▶ **Material shown**:
++++++

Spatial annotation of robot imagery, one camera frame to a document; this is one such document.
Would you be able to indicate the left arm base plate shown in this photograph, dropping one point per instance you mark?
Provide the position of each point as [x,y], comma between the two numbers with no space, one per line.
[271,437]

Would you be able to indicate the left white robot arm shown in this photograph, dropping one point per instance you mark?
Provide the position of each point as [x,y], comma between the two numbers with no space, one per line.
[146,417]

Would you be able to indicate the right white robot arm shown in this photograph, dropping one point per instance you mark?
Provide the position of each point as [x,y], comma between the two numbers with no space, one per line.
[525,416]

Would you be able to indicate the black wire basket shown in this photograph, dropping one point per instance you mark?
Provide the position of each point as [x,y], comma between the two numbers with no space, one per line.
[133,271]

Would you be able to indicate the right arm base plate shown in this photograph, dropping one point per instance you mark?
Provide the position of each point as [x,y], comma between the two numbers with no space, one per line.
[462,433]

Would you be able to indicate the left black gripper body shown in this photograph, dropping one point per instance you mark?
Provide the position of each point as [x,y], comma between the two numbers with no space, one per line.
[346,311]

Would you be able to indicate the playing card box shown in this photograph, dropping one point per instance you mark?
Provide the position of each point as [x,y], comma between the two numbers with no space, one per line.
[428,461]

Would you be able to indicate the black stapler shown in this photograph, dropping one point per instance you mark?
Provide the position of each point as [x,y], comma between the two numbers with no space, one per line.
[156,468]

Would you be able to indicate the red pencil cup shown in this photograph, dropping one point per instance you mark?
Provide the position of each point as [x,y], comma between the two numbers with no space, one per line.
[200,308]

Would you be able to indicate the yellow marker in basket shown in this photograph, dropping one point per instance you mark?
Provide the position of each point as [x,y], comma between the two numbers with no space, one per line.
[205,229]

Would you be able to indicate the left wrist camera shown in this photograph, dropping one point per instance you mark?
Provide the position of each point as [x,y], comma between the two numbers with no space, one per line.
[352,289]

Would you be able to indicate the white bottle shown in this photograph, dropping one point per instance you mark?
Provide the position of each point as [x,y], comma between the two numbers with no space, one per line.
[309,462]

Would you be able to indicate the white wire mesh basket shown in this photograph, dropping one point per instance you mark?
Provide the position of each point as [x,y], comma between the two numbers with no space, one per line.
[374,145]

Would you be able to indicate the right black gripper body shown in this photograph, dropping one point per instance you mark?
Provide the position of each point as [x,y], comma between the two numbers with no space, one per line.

++++++

▶ **Task details**: Without altering anything, print all of the data again.

▶ **Solution**:
Spatial annotation of robot imagery, one camera frame to a document; this is one such document.
Would you be able to indicate the left arm base plate shown in this photograph, dropping one point per instance you mark?
Provide the position of each point as [x,y], comma between the two numbers with no space, one per line.
[271,437]

Would you be able to indicate the left white robot arm shown in this photograph, dropping one point per instance you mark?
Provide the position of each point as [x,y], comma between the two numbers with no space, one per line.
[146,417]

Would you be able to indicate the right white robot arm shown in this photograph, dropping one point per instance you mark?
Provide the position of each point as [x,y], comma between the two numbers with no space, one per line.
[525,416]

Would you be able to indicate the black wire basket shown in this photograph, dropping one point per instance you mark?
Provide the position of each point as [x,y], comma between the two numbers with no space, one per line.
[133,271]

Would you be able to indicate the right arm base plate shown in this photograph, dropping one point per instance you mark?
Provide the position of each point as [x,y], comma between the two numbers with no space, one per line.
[462,433]

Would you be able to indicate the left black gripper body shown in this photograph, dropping one point per instance you mark?
Provide the position of each point as [x,y], comma between the two numbers with no space, one per line.
[346,311]

Would you be able to indicate the playing card box shown in this photograph, dropping one point per instance you mark?
Provide the position of each point as [x,y], comma between the two numbers with no space, one per line.
[428,461]

Would you be able to indicate the black stapler shown in this photograph, dropping one point per instance you mark?
Provide the position of each point as [x,y], comma between the two numbers with no space, one per line.
[156,468]

Would you be able to indicate the red pencil cup shown in this photograph, dropping one point per instance you mark?
Provide the position of each point as [x,y], comma between the two numbers with no space, one per line.
[200,308]

Would you be able to indicate the yellow marker in basket shown in this photograph, dropping one point per instance you mark?
Provide the position of each point as [x,y], comma between the two numbers with no space, one per line.
[205,229]

Would you be able to indicate the left wrist camera shown in this photograph, dropping one point per instance you mark?
Provide the position of each point as [x,y], comma between the two numbers with no space, one per line.
[352,289]

Would you be able to indicate the white bottle shown in this photograph, dropping one point per instance you mark?
Provide the position of each point as [x,y], comma between the two numbers with no space, one per line.
[309,462]

Would you be able to indicate the white wire mesh basket shown in this photograph, dropping one point per instance you mark?
Provide the position of each point as [x,y], comma between the two numbers with no space, one per line.
[374,145]

Would you be able to indicate the right black gripper body shown in this photograph, dropping one point per instance you mark?
Provide the position of each point as [x,y], comma between the two numbers with no space, one per line.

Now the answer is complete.